## WHAT IS BEING ASKED
Your answer should hold exactly the lines below from the line with "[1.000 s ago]" through the line with "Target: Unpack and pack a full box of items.", both included, and no pictures at all.

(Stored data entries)
■ ■ ■
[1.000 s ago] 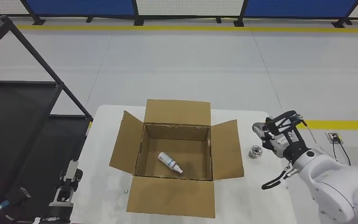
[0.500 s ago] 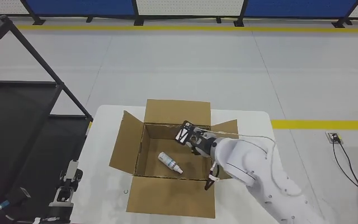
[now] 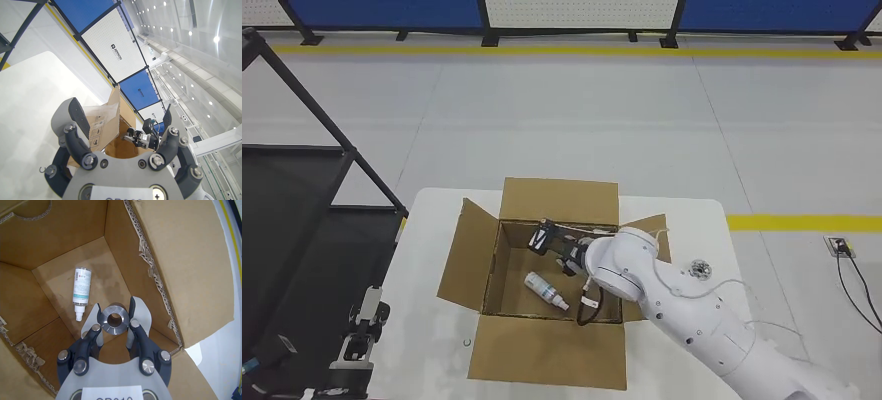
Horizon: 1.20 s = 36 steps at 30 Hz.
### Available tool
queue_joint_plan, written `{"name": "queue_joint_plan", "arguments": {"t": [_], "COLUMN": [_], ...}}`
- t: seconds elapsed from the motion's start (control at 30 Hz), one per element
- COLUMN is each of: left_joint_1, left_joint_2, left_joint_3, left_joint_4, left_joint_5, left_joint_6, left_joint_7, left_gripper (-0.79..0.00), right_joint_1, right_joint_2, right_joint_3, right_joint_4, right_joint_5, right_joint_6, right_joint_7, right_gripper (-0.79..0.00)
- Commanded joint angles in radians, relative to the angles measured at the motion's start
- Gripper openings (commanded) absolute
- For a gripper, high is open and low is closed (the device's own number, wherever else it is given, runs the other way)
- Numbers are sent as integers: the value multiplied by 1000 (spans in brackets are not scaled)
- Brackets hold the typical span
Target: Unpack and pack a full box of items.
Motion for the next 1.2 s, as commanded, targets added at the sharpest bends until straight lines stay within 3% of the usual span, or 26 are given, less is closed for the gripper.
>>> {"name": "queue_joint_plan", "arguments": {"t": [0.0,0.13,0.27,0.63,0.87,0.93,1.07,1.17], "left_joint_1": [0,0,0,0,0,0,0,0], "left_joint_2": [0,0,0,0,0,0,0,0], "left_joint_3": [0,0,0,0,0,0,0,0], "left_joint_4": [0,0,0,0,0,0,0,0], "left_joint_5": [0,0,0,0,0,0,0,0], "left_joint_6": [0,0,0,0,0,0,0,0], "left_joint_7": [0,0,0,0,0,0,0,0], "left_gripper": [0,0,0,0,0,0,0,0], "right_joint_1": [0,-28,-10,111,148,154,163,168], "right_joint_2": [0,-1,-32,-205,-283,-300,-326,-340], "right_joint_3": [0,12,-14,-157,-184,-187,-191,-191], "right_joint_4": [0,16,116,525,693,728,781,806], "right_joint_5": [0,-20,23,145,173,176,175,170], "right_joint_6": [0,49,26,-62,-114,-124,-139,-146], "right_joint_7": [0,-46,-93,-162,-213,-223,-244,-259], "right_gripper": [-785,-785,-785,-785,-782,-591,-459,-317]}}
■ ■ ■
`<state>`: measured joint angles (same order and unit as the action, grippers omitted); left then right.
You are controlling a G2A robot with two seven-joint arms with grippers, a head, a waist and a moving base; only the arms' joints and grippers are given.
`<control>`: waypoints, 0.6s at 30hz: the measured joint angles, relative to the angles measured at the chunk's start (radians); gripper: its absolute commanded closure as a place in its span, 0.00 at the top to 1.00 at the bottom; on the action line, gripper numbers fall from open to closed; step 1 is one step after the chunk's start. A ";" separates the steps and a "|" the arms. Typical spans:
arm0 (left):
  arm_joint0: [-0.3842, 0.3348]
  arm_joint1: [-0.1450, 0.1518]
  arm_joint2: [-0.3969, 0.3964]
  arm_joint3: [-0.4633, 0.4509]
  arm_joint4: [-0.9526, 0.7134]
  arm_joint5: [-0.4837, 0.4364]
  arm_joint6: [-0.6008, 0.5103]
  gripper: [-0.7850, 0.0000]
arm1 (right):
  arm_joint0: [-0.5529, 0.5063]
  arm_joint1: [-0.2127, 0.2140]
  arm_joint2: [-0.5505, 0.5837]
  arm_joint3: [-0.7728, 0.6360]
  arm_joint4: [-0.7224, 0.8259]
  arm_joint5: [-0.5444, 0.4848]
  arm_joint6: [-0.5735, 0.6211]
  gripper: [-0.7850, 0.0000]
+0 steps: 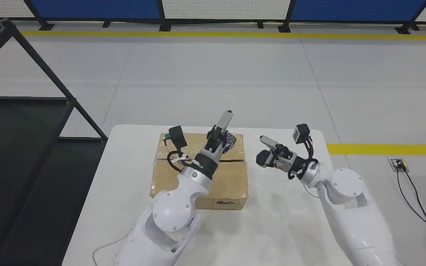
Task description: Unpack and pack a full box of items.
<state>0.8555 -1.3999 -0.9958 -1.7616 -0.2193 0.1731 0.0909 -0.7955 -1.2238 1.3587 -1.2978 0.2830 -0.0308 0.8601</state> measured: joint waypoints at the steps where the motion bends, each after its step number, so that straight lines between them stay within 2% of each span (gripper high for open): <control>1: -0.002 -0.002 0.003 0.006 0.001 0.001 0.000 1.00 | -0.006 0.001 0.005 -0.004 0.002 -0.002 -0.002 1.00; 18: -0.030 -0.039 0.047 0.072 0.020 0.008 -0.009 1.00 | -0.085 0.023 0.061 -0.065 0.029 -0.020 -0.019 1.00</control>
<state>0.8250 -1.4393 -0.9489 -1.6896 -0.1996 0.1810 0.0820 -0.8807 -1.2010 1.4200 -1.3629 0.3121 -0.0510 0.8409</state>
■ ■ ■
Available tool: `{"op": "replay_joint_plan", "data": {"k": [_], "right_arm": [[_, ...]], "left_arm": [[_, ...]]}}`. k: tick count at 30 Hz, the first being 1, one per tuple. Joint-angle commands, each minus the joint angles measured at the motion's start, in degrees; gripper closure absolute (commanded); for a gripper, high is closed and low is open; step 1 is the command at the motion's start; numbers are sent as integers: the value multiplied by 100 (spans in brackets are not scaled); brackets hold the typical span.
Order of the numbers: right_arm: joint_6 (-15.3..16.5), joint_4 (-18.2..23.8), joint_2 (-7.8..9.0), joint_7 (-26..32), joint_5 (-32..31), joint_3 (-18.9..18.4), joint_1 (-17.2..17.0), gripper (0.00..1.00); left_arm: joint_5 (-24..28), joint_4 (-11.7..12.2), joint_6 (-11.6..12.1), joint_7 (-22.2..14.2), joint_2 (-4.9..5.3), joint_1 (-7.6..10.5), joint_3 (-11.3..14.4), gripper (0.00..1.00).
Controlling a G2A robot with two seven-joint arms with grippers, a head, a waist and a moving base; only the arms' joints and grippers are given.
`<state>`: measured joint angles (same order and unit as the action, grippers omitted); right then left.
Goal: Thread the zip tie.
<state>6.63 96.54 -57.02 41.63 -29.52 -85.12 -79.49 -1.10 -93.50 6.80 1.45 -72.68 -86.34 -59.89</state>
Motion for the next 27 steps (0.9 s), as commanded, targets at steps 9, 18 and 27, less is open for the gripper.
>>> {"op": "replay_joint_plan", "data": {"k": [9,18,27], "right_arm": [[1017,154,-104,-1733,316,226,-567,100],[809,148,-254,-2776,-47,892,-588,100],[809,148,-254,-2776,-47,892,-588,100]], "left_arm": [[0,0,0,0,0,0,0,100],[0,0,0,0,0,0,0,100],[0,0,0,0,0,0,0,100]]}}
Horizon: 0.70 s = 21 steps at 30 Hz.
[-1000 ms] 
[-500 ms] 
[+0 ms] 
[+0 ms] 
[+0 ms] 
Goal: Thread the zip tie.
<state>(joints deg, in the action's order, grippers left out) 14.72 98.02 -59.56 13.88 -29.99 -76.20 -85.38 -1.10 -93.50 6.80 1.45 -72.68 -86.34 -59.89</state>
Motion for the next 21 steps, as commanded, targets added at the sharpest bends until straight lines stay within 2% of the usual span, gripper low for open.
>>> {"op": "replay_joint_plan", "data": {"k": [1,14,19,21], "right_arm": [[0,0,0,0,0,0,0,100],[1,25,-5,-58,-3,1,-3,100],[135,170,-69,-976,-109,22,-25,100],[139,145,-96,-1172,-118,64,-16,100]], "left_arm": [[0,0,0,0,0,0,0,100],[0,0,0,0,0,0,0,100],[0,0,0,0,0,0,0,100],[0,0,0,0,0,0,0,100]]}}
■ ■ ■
## ANSWER TO THE PROBLEM
[1.000 s ago] 
[0.500 s ago] 
[now] 
Horizon: 1.20 s = 36 steps at 30 Hz.
### Available tool
queue_joint_plan, written `{"name": "queue_joint_plan", "arguments": {"t": [_], "COLUMN": [_], ...}}`
- t: seconds elapsed from the motion's start (control at 30 Hz), one per element
- COLUMN is each of: left_joint_1, left_joint_2, left_joint_3, left_joint_4, left_joint_5, left_joint_6, left_joint_7, left_gripper (-0.79..0.00), right_joint_1, right_joint_2, right_joint_3, right_joint_4, right_joint_5, right_joint_6, right_joint_7, right_gripper (-0.79..0.00)
- Commanded joint angles in radians, relative to the angles measured at the motion's start
- Gripper openings (commanded) absolute
- For a gripper, high is open and low is closed (the device's own number, wherever else it is given, runs the other way)
- Numbers are sent as integers: the value multiplied by 1000 (spans in brackets are not scaled)
- Brackets hold the typical span
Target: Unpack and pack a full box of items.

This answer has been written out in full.